Spain's Banks Drawn Back to Homebuilder Loans as Sales Surge

  • Residential sales in Spain surge 27 percent in January
  • Madrid and Barcelona to lead future house-price growth

Some Spanish banks are advancing more loans to home builders and cutting their borrowing costs, eight years after they froze credit for construction as the nation’s property bubble burst.

CaixaBank SA, Spain’s third-largest bank, will this year lend 1.4 billion euros ($1.6 billion) for developer financing, more than twice the amount in 2015, the lender said. Banco de Sabadell SA gave 850 million euros in loans to build homes in Madrid and Barcelona last year as the value of some new-builds rose as much as 10 percent, said Joan Bertran, head of real estate investment at Spain’s fifth largest bank.

“We foresee that new supply won’t keep up with demand and that will translate into healthy house price growth for these new-builds,” Bertran said in an interview. “Now is the best moment to finance and we want to gain share in this market.”

Financing for construction and real estate froze in 2008, helping to spark a real estate collapse that forced Spain to seek a 41 billion-euro bailout for its banks four years later. As demand from buyers returns and financing costs fall, developers are building in Spain’s two largest cities where growth in house prices and rents is set to outpace the rest of Europe.

Future Gains

Madrid and Barcelona will lead future gains, according to Philip Wedge-Bernal, a London-based residential research analyst at Jones Lang LaSalle Inc. House prices in the nation’s capital rose 7.5 percent in the first quarter from a year earlier and 9.7 percent in Barcelona, according to Tinsa, Spain’s biggest property appraiser.

Sabadell finances at Euribor plus a spread of between 2.5 and 4 percentage points, down from a minimum of 4.5 percent two years ago, according to Bertran. That compares with around 3.25 to 3.5 percentage points over Libor for funding development in London, where financing costs are little changed from a year ago, according to David Yeadon, a London-based director at mortgage broker SPF Private Clients.

Spanish lenders were roiled by real estate construction loans during the financial crisis. Non performing loans and foreclosure properties with a face value of 36.6 billion euros were sold there by banks and managers from 2012 through 2015, according to Cushman & Wakefield Inc. There are still almost 290 billion euros of the assets to be worked out, the broker estimates.

Bankia SA does not provide finance to developers as part of its 2012 bailout package, a spokeswoman said.
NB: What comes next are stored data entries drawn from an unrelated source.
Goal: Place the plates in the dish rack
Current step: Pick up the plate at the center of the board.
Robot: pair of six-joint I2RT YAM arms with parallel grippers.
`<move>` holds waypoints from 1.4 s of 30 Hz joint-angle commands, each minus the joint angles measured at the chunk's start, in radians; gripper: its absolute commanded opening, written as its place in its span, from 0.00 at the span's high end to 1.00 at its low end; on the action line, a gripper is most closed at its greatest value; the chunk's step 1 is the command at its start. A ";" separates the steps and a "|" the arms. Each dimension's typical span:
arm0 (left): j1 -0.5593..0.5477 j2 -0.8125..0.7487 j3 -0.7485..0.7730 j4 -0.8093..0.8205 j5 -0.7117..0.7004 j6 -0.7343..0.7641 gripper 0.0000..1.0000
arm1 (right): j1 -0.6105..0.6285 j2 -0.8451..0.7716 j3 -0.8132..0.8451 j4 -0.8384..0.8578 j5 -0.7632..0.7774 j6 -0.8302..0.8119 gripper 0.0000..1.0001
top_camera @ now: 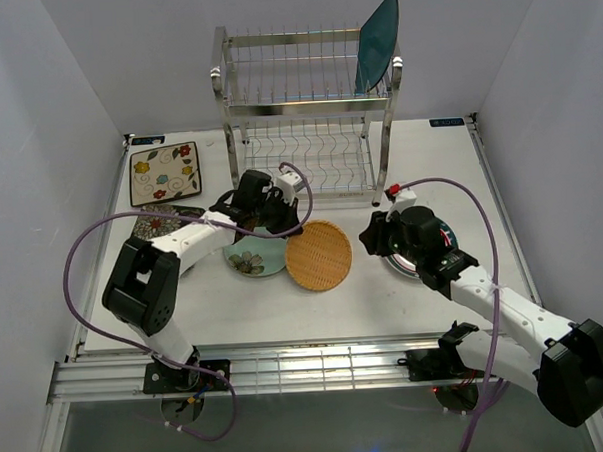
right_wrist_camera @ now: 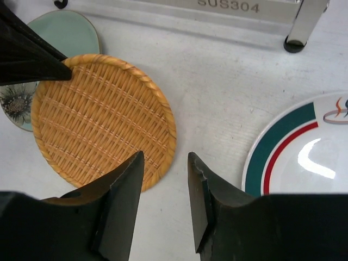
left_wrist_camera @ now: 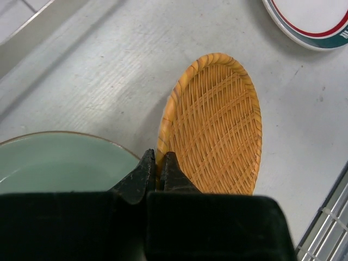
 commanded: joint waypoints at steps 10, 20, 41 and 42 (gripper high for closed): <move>0.008 -0.247 -0.129 0.119 -0.035 0.071 1.00 | -0.003 0.077 -0.108 0.503 -0.339 -0.125 0.10; 0.009 -0.325 -0.163 0.136 0.005 0.082 1.00 | -0.003 0.083 -0.160 0.588 -0.330 -0.217 0.09; 0.009 -0.489 -0.211 0.102 0.212 0.155 1.00 | -0.014 0.051 -0.228 0.694 -0.470 -0.303 0.09; 0.009 -0.495 -0.212 0.101 0.214 0.158 1.00 | -0.012 0.052 -0.228 0.697 -0.499 -0.303 0.08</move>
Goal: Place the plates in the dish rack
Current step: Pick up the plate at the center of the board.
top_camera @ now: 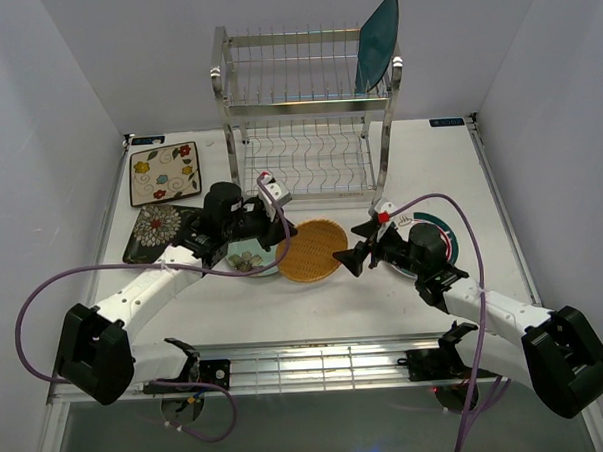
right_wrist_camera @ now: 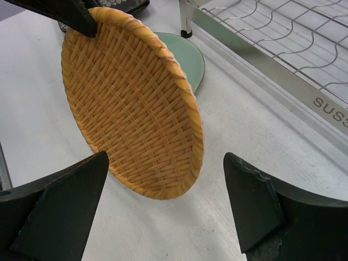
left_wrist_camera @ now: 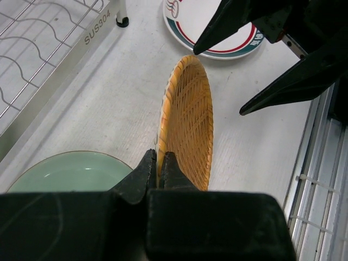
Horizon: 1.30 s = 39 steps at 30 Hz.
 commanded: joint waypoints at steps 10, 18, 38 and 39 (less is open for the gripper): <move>0.001 -0.107 -0.013 0.010 0.153 0.041 1.00 | -0.011 0.013 0.011 0.084 -0.142 -0.023 0.12; -0.001 -0.134 -0.030 0.015 0.176 0.054 1.00 | -0.015 0.030 0.019 0.101 -0.217 -0.016 0.75; 0.001 -0.128 -0.047 0.015 0.204 0.089 0.32 | -0.025 0.079 0.022 0.214 -0.268 0.070 0.92; 0.001 -0.119 -0.044 0.014 0.205 0.090 0.31 | -0.025 0.078 0.020 0.221 -0.269 0.070 0.92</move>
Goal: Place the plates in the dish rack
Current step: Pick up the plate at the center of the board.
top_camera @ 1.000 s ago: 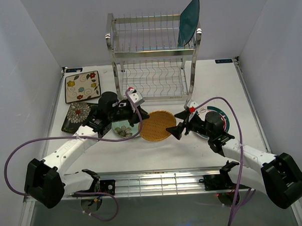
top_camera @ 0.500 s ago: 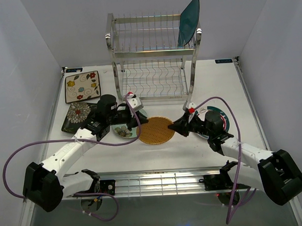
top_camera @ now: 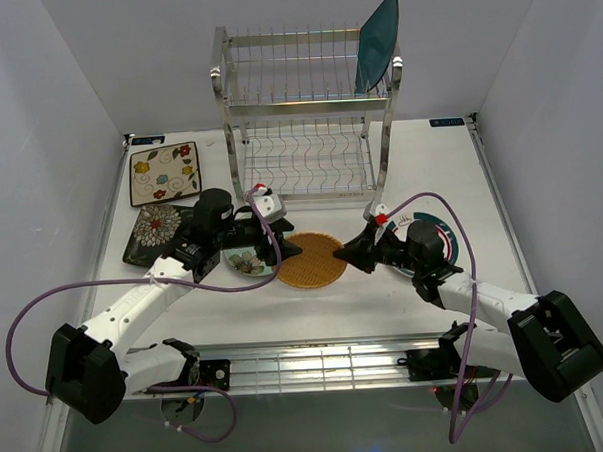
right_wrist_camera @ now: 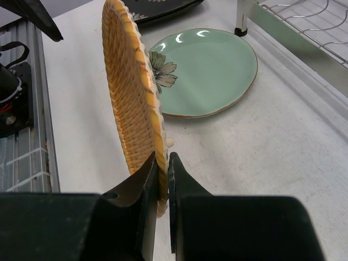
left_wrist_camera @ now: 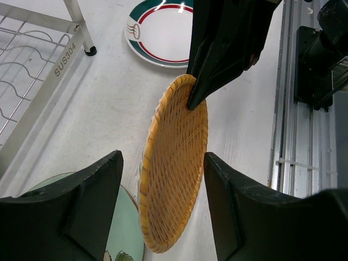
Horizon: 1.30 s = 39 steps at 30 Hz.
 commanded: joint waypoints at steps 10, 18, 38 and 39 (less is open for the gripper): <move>-0.006 0.058 0.034 -0.024 0.055 0.023 0.17 | 0.000 -0.051 -0.018 0.183 -0.071 0.033 0.92; -0.006 0.075 0.041 -0.032 0.052 0.028 0.37 | 0.000 -0.056 -0.024 0.197 -0.072 0.039 0.92; -0.005 0.055 0.033 -0.023 0.048 0.029 0.51 | 0.000 0.002 0.010 0.185 -0.080 0.042 0.92; -0.005 0.052 0.031 -0.021 0.046 0.028 0.51 | 0.000 0.002 0.008 0.185 -0.081 0.042 0.92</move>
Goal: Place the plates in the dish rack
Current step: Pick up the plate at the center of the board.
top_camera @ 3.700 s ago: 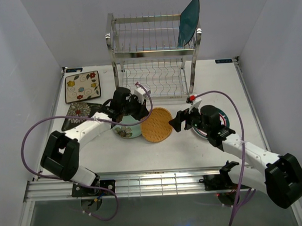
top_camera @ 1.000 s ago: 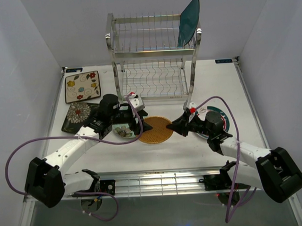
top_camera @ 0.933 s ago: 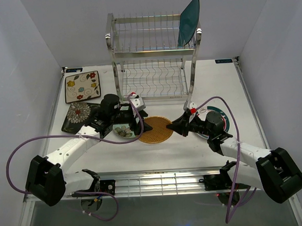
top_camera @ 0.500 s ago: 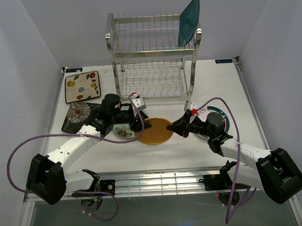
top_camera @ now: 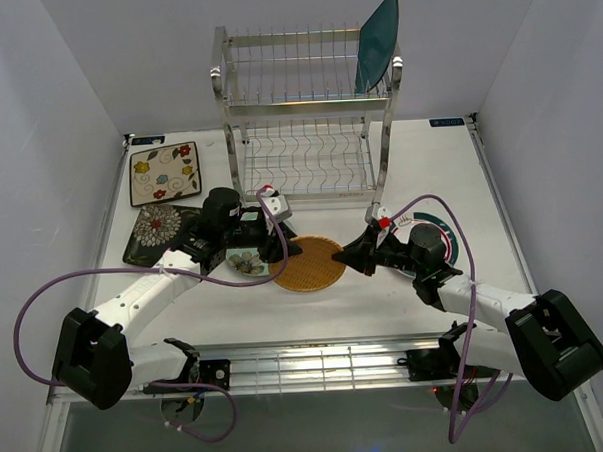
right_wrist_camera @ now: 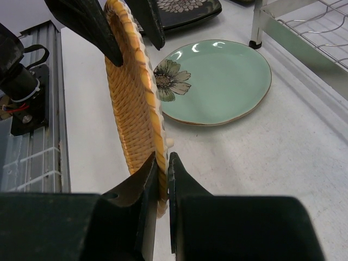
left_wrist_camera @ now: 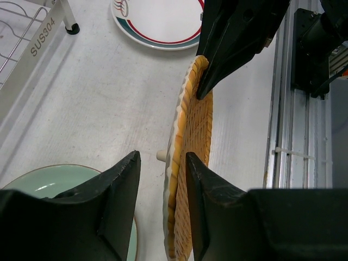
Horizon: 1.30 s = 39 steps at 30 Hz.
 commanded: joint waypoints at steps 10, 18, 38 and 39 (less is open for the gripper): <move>-0.006 -0.017 0.025 0.003 0.026 0.009 0.54 | 0.002 -0.027 0.027 0.082 -0.018 0.010 0.92; -0.004 -0.019 0.025 0.002 0.025 0.009 0.55 | 0.001 -0.033 0.024 0.080 -0.015 0.010 0.92; -0.004 -0.097 -0.037 0.180 -0.325 -0.070 0.28 | 0.001 -0.022 0.136 -0.170 0.370 0.246 0.92; -0.006 -0.098 -0.046 0.181 -0.322 -0.063 0.28 | 0.001 -0.019 0.142 -0.184 0.389 0.350 0.92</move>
The bank lost about 19 billion euros that year, much of it from soured property credit A spokeswoman Banco Santander SA, Spain’s largest bank, both declined to comment on the lenders’ strategies for developer finance.

Jaime Pinilla, director general of CP Grupo, a property developer in northern Madrid, says his firm has 800 homes under construction or awaiting licenses. All have been sold and one of the main issues facing developers now is the scarcity of land on which to build, he said.

Banks are now financing as much as 50 percent of the cost of building land, said Pinilla. That’s less than the 80 percent financing for land they would grant before the housing crash but is a big improvement on three or four years ago when they would finance nothing, he said.

“Demand has risen significantly in the last year and it’s down to the fact that the final buyer has more confidence,” he said in an interview. “The banks know that property developers are a source of revenue for them and they are more willing to lend.”

Luring Investors

Ignacio San Martin, chief economist for real estate at Banco Bilbao Vizcaya Argentaria SA, Spain’s second-largest bank, says the country’s real estate market is luring international investors as falling unemployment, higher disposable income and record-low borrowing costs boost demand for homes and propels prices higher.

CaixaBank forecasts that Spain can build between 100,000 and 280,000 new units per year in coming years compared with just 39,891 units last year and a peak of 597,632 in 2006.

The bank lends as much as 80 percent of the cost of developing a project, said Carlos Casanovas, head of real estate financing at the Barcelona-based lender. That compares to funding for development at an average loan to cost ratio of between 60 percent and 65 percent for London, according to Yeadon.

“When the real estate market collapsed, new supply came to a complete halt as most developers went bankrupt,” Rolf Zarnekow, head of real estate at Aquila Capital, a Hamburg, Germany-based firm which plans to build 1,200 homes in Madrid over four years, said in a phone interview. “New stock in the center of Madrid has fallen to about 1,600 units for a population of 3.2 million people -- it’s just not enough.”